Today we have a generation of youths who have no respect for said boundaries. When they hit eighteen years of age of course they have no respect for the law either and end up in the blossoming prison industry.
There is another money maker; another reason for banning CP. Tons of money to be made by the pharmaceutical industry as well as the prison system. There are private companies running prisons in the U.S. No doubt “the man that look like the devil” (see “Dem Boys Seh”) or one of his acolytes will soon capitalize on this industry in Guyana.
The question is: what can we lose from bringing back corporal punishment in schools? One thing we can is the aid the UN would threaten to cut since we will not dance to their tune. What can we gain?
We’ll definitely have more discipline in schools. Students will learn there are immediate consequences to their actions.
I often ask myself what would have become of me if I grew up in an environment free of corporal punishment. I don’t think I would have finished high school. If there was nothing to stop me from doing what I wanted, no one could’ve got me to study anything.
The fear of corporal punishment motivated most of us to do the right thing. Throughout my five years in high school, I got spanked (two lashes) once. Fear of CP made me conscious of operating within the rules, both at school and at home. By the time I was eighteen, this was part of me and I never ran afoul of the law. This applied to most of us at that time.
I’m well aware that the generation of today is more than ever exposed to distractions my generation did not have to deal with. From television to the violent video games and the ever present distractions of cell phones (with which, as poor a nation as we are, each student seems to be equipped), the last thing students need is the lack of discipline.

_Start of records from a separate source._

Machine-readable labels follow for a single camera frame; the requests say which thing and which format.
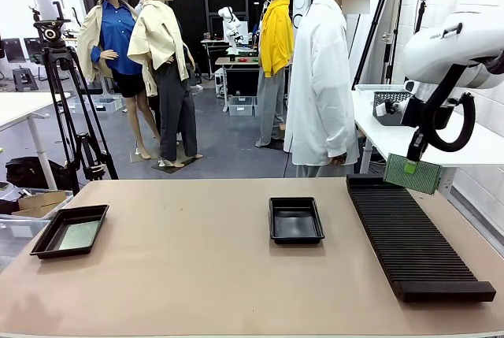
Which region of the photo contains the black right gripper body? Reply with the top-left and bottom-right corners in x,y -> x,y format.
399,97 -> 454,131

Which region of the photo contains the green circuit board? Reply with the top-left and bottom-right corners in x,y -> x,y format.
57,220 -> 102,251
383,152 -> 445,196

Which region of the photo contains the black ESD tray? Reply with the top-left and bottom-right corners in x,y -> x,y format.
268,196 -> 326,246
29,204 -> 110,260

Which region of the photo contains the grey plastic basket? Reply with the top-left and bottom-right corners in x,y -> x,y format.
372,91 -> 414,126

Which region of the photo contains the clear plastic bin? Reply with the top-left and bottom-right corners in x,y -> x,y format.
354,84 -> 406,94

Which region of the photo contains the white side table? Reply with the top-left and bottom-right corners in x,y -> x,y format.
351,89 -> 504,197

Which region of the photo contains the black clamp stand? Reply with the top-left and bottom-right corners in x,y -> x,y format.
381,0 -> 406,85

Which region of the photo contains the black slanted stand pole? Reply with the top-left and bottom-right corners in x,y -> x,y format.
351,0 -> 401,91

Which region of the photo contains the black slotted board rack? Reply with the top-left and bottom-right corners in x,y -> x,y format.
345,173 -> 497,303

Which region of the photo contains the person in white coat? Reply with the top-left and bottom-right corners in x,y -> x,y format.
283,0 -> 373,179

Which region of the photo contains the black light stand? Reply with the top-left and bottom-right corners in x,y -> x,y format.
409,0 -> 429,39

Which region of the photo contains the mannequin with yellow hoodie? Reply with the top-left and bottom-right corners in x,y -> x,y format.
255,0 -> 295,150

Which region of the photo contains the white tower fan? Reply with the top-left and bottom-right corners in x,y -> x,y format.
291,0 -> 313,28

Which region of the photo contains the clear storage box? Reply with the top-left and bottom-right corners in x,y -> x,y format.
228,95 -> 255,117

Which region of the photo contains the background desk with black cabinet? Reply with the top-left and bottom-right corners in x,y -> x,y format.
214,56 -> 259,113

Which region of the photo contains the small white background robot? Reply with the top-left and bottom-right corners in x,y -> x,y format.
217,6 -> 243,56

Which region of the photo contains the mannequin with cream jacket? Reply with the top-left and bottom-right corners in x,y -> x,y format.
127,0 -> 204,169

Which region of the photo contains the mannequin with blue shirt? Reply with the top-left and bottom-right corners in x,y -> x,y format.
76,0 -> 161,160

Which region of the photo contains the brown cardboard box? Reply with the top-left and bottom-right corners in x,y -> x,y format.
11,190 -> 68,219

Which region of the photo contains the dark computer monitor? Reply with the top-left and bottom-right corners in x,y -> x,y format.
2,37 -> 25,64
23,37 -> 45,59

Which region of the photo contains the black bag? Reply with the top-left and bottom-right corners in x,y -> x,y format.
6,155 -> 76,191

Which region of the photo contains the black step stool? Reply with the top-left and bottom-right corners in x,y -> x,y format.
11,66 -> 39,93

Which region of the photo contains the large white work table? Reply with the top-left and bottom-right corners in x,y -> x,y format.
0,91 -> 72,191

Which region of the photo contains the large transparent plastic crate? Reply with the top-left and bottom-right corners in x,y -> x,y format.
0,194 -> 75,276

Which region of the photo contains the black mannequin base plate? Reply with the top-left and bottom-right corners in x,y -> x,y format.
151,155 -> 198,176

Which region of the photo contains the black camera tripod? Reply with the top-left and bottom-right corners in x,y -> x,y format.
33,1 -> 120,195

So, to the Brendon Mounter’s of our world who give Corporal punishment the “ebola” treatment, let’s get real and recognize the fact that the removal of CP in our schools is one of the main contributing factors for the decline of discipline in our schools.

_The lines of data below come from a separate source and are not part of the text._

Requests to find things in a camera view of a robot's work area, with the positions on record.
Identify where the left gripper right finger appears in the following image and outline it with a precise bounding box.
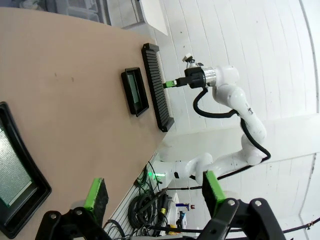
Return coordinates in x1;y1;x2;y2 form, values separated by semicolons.
197;170;286;240

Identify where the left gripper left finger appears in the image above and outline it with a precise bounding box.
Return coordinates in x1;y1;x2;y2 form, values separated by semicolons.
34;177;111;240

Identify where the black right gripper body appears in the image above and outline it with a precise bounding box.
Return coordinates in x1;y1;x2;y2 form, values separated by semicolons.
184;66;206;90

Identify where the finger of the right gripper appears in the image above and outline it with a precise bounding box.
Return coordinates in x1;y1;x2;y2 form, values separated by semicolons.
166;77;187;86
162;82;187;89

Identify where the green circuit board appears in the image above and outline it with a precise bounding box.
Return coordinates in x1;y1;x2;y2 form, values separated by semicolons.
126;72;143;107
0;124;35;208

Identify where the black plastic ESD tray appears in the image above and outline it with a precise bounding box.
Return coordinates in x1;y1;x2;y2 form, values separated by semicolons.
0;101;53;240
121;66;150;118

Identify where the black slotted board rack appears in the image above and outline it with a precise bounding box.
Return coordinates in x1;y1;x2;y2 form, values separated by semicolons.
141;42;175;133

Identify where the white table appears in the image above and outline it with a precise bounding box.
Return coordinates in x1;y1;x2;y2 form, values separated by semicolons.
138;0;171;37

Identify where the black coiled cable bundle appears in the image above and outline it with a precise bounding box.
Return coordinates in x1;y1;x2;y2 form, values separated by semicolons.
127;188;177;232

Stop buying everything the Americans sell us. Mr. Mounter claims that the violence in schools is global. He’s probably right. But show me a country where CP was not removed from schools and I’ll bet they do not suffer from this epidemic.
I dare you. Look up “School corporal punishment” on Wikipedia and after reading other countries’ approach, ask yourself why it is still in place in so many countries. I can answer that for you. Corporal punishment works.